Der Fluggast machte, gestützt auf die VO (EG) 261/2004 (Fluggastrechteverordnung), einen Anspruch auf Ausgleichsleistung gegenüber dem ausführenden Luftfahrtunternehmen geltend. Um die Prüfung der Rechtmäßigkeit des Anspruchs zu ermöglichen, waren im Wesentlichen zwei Aspekte näher zu beleuchten:
1. Kann ein Ausgleichsanspruch wegen Nichtbeförderung auch dann geltend gemacht werden, wenn der Flug durchgeführt wurde, sich der Fluggast aufgrund einer entsprechenden Fehlinformation des Reiseveranstalters allerdings nicht zum Abflug eingefunden hat?

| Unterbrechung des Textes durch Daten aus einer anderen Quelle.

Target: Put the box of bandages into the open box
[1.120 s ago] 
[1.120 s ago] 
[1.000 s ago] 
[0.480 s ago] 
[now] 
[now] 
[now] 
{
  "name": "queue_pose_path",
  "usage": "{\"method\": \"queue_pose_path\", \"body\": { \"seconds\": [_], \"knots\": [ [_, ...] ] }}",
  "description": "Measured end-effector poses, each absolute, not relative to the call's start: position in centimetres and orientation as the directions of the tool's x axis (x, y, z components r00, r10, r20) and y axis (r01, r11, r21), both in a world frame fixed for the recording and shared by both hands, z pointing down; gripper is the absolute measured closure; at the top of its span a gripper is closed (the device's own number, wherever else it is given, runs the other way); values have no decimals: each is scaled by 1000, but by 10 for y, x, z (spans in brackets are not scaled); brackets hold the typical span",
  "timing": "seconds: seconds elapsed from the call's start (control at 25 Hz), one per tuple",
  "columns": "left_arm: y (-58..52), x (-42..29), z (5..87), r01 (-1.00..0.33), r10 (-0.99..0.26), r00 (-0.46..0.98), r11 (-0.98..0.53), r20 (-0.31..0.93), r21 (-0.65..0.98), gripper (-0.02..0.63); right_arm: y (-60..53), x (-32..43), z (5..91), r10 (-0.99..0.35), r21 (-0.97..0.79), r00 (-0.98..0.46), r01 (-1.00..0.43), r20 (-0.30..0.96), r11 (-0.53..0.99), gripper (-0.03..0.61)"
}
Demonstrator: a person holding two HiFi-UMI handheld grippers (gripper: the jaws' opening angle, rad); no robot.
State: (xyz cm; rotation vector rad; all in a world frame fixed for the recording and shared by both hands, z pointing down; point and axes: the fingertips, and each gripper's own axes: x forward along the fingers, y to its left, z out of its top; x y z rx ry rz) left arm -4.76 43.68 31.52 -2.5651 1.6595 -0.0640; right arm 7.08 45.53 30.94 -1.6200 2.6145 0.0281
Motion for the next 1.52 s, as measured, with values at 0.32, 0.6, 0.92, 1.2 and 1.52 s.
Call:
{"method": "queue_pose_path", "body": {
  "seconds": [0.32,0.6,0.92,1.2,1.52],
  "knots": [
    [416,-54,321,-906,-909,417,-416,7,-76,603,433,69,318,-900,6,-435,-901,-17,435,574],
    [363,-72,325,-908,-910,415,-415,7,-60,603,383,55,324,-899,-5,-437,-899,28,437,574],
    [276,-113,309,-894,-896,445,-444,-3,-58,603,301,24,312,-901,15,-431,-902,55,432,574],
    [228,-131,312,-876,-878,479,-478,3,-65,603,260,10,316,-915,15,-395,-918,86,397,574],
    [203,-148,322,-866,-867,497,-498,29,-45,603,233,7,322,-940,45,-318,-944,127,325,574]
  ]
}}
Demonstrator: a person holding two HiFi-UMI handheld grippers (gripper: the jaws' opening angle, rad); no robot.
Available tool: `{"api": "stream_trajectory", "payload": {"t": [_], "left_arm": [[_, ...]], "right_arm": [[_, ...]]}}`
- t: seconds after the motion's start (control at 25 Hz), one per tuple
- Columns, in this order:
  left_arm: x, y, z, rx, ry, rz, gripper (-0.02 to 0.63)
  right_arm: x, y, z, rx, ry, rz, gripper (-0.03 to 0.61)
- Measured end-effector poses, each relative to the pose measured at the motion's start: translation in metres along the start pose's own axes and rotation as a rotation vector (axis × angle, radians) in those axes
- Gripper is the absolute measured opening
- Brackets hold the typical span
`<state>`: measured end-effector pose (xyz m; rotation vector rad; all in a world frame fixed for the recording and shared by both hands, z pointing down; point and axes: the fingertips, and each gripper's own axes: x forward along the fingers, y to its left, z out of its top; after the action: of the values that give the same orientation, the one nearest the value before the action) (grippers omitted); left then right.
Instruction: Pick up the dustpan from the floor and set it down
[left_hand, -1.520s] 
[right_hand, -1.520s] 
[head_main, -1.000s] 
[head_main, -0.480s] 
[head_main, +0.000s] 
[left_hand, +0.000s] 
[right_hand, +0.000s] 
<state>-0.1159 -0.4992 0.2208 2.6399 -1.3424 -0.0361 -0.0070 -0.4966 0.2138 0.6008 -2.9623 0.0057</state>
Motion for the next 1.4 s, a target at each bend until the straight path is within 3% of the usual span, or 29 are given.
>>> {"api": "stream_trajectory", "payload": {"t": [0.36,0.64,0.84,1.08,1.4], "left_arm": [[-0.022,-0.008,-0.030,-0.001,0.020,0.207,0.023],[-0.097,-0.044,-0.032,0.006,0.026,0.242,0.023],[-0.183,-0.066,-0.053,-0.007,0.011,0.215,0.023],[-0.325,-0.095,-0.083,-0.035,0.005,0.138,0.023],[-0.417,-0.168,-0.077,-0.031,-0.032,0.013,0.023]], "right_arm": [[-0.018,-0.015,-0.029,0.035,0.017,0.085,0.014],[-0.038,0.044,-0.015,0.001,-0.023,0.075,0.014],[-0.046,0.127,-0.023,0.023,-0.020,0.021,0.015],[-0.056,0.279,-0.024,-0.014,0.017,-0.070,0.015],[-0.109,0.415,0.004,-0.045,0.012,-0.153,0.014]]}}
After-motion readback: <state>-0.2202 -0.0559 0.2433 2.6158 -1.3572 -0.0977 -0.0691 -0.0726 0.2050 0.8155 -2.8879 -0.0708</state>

2. Trifft das ausführende Luftfahrtunternehmen eine rechtliche Verantwortlichkeit und somit Verpflichtung zur Zahlung der Ausgleichsleistung, wenn die Nichtbeförderung auf eine vom Reiseveranstalter gegenüber dem Fluggast erteilte Fehlinformation zurückzuführen ist.
Unter Verweis auf die Rechtsprechung zu C-238/22 – die sich allerdings auf eine Fehlinformation durch das ausführende Luftfahrtunternehmen bezog – führt der EuGH in der gegenständlichen Entscheidung aus, dass im Fall der Information über die Nichtbeförderung keine Verpflichtung des Passagiers besteht, sich am Flugsteig einzufinden. Zudem besteht die Verpflichtung zur Ausgleichsleistung im Sinne der Erreichung eines hohen Schutzniveaus für Fluggäste auch dann, wenn die Fehlinformation hinsichtlich der Nichtbeförderung vom Reiseveranstalter erteilt wurde. Der Vollständigkeit halber verwies der Gerichtshof auf die in Art 13 der Verordnung angesprochene Regressmöglichkeit des Luftfahrtunternehmens gegenüber Dritten.